PROBLEM DETAILS
Down to the last character, repeat the entries beneath this task.
### SOURCE INFORMATION ###
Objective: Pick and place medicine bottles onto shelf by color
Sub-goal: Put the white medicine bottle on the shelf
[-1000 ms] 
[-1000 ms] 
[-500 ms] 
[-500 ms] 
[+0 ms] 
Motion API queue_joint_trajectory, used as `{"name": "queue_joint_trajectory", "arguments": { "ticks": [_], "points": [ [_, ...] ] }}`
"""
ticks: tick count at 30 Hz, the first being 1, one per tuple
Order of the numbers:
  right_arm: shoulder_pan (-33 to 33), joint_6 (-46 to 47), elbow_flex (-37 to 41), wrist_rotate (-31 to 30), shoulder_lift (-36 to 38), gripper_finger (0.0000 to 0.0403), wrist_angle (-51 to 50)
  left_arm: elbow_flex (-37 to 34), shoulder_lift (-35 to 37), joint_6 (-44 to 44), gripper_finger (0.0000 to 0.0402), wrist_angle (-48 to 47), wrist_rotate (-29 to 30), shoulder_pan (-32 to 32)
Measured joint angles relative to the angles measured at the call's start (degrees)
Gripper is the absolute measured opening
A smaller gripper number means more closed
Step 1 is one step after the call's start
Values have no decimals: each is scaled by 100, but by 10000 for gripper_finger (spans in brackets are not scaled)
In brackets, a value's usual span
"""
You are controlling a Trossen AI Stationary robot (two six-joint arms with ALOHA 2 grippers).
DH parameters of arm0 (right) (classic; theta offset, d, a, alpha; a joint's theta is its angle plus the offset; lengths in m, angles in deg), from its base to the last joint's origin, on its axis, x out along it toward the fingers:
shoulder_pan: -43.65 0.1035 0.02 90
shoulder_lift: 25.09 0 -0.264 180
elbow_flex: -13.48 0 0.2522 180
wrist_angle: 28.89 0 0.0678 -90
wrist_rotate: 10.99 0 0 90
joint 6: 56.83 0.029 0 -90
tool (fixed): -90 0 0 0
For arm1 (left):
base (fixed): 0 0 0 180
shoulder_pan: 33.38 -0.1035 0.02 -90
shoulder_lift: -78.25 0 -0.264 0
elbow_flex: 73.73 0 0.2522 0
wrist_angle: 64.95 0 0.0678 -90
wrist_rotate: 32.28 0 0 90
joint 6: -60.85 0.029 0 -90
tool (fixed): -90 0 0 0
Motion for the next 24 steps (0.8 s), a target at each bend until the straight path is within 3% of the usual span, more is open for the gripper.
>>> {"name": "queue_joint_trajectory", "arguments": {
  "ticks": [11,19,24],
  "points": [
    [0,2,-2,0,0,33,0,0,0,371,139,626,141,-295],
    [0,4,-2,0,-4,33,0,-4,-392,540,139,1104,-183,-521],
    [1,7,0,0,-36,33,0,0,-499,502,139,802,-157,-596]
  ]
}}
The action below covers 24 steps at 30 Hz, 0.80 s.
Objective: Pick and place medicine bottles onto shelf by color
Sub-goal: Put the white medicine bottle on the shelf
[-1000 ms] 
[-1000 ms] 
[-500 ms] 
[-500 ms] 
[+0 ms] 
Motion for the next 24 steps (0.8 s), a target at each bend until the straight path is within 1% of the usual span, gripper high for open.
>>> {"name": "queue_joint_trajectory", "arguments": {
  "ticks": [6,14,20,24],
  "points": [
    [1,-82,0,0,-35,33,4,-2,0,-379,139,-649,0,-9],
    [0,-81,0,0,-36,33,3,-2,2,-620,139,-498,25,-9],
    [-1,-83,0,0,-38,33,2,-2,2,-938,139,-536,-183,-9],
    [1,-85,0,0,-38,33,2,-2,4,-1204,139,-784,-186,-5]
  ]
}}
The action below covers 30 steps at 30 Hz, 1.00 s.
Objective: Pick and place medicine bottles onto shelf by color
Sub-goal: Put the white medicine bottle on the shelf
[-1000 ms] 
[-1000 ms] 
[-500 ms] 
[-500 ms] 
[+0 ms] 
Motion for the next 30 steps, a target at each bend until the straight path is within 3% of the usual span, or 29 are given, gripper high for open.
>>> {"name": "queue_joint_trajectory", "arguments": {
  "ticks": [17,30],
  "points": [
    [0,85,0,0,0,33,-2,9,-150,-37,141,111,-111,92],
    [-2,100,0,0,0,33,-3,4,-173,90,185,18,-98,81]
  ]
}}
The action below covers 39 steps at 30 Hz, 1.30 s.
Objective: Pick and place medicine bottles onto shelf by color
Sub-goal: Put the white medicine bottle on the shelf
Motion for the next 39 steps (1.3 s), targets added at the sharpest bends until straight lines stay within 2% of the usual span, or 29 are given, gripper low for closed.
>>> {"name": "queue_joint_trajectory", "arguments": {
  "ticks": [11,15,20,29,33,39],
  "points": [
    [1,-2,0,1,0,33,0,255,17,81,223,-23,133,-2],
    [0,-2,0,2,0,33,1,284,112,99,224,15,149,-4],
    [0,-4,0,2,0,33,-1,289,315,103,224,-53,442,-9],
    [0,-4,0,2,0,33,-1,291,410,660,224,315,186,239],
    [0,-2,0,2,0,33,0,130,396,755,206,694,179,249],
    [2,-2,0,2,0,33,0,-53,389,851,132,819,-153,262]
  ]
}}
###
SOLUTION TO THIS PROBLEM
Objective: Pick and place medicine bottles onto shelf by color
Sub-goal: Put the white medicine bottle on the shelf
[-1000 ms] 
[-1000 ms] 
[-500 ms] 
[-500 ms] 
[+0 ms] 
Motion API queue_joint_trajectory, used as `{"name": "queue_joint_trajectory", "arguments": { "ticks": [_], "points": [ [_, ...] ] }}`
"""
ticks: tick count at 30 Hz, the first being 1, one per tuple
Order of the numbers:
  right_arm: shoulder_pan (-33 to 33), joint_6 (-46 to 47), elbow_flex (-37 to 41), wrist_rotate (-31 to 30), shoulder_lift (-36 to 38), gripper_finger (0.0000 to 0.0403), wrist_angle (-51 to 50)
  left_arm: elbow_flex (-37 to 34), shoulder_lift (-35 to 37), joint_6 (-44 to 44), gripper_finger (0.0000 to 0.0402), wrist_angle (-48 to 47), wrist_rotate (-29 to 30), shoulder_pan (-32 to 32)
Measured joint angles relative to the angles measured at the call's start (degrees)
Gripper is the absolute measured opening
A smaller gripper number means more closed
Step 1 is one step after the call's start
Values have no decimals: each is scaled by 100, but by 10000 for gripper_finger (spans in brackets are not scaled)
In brackets, a value's usual span
"""
You are controlling a Trossen AI Stationary robot (two six-joint arms with ALOHA 2 grippers).
DH parameters of arm0 (right) (classic; theta offset, d, a, alpha; a joint's theta is its angle plus the offset; lengths in m, angles in deg), from its base to the last joint's origin, on its axis, x out along it toward the fingers:
shoulder_pan: -43.65 0.1035 0.02 90
shoulder_lift: 25.09 0 -0.264 180
elbow_flex: -13.48 0 0.2522 180
wrist_angle: 28.89 0 0.0678 -90
wrist_rotate: 10.99 0 0 90
joint 6: 56.83 0.029 0 -90
tool (fixed): -90 0 0 0
For arm1 (left):
base (fixed): 0 0 0 180
shoulder_pan: 33.38 -0.1035 0.02 -90
shoulder_lift: -78.25 0 -0.264 0
elbow_flex: 73.73 0 0.2522 0
wrist_angle: 64.95 0 0.0678 -90
wrist_rotate: 32.28 0 0 90
joint 6: -60.85 0.029 0 -90
tool (fixed): -90 0 0 0
Motion for the next 24 steps (0.8 s), a target at each bend until the straight path is within 3% of the usual span, more is open for the gripper.
>>> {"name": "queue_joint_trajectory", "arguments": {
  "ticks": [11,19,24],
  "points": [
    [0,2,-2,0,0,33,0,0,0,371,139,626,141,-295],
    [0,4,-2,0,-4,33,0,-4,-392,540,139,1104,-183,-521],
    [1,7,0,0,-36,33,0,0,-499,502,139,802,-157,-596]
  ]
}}
The action below covers 24 steps at 30 Hz, 0.80 s.
Objective: Pick and place medicine bottles onto shelf by color
Sub-goal: Put the white medicine bottle on the shelf
[-1000 ms] 
[-1000 ms] 
[-500 ms] 
[-500 ms] 
[+0 ms] 
Motion for the next 24 steps (0.8 s), a target at each bend until the straight path is within 1% of the usual span, gripper high for open.
>>> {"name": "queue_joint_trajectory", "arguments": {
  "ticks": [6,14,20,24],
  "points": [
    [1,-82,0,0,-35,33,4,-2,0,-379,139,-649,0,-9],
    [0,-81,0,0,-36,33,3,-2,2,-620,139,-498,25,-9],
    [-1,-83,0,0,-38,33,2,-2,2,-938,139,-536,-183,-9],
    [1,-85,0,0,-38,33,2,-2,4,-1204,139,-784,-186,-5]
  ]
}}
The action below covers 30 steps at 30 Hz, 1.00 s.
Objective: Pick and place medicine bottles onto shelf by color
Sub-goal: Put the white medicine bottle on the shelf
[-1000 ms] 
[-1000 ms] 
[-500 ms] 
[-500 ms] 
[+0 ms] 
Motion for the next 30 steps, a target at each bend until the straight path is within 3% of the usual span, or 29 are given, gripper high for open.
>>> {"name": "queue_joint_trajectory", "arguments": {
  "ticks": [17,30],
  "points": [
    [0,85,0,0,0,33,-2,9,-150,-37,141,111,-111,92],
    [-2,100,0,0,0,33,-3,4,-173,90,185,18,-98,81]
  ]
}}
The action below covers 39 steps at 30 Hz, 1.30 s.
Objective: Pick and place medicine bottles onto shelf by color
Sub-goal: Put the white medicine bottle on the shelf
Motion for the next 39 steps (1.3 s), targets added at the sharpest bends until straight lines stay within 2% of the usual span, or 29 are given, gripper low for closed.
>>> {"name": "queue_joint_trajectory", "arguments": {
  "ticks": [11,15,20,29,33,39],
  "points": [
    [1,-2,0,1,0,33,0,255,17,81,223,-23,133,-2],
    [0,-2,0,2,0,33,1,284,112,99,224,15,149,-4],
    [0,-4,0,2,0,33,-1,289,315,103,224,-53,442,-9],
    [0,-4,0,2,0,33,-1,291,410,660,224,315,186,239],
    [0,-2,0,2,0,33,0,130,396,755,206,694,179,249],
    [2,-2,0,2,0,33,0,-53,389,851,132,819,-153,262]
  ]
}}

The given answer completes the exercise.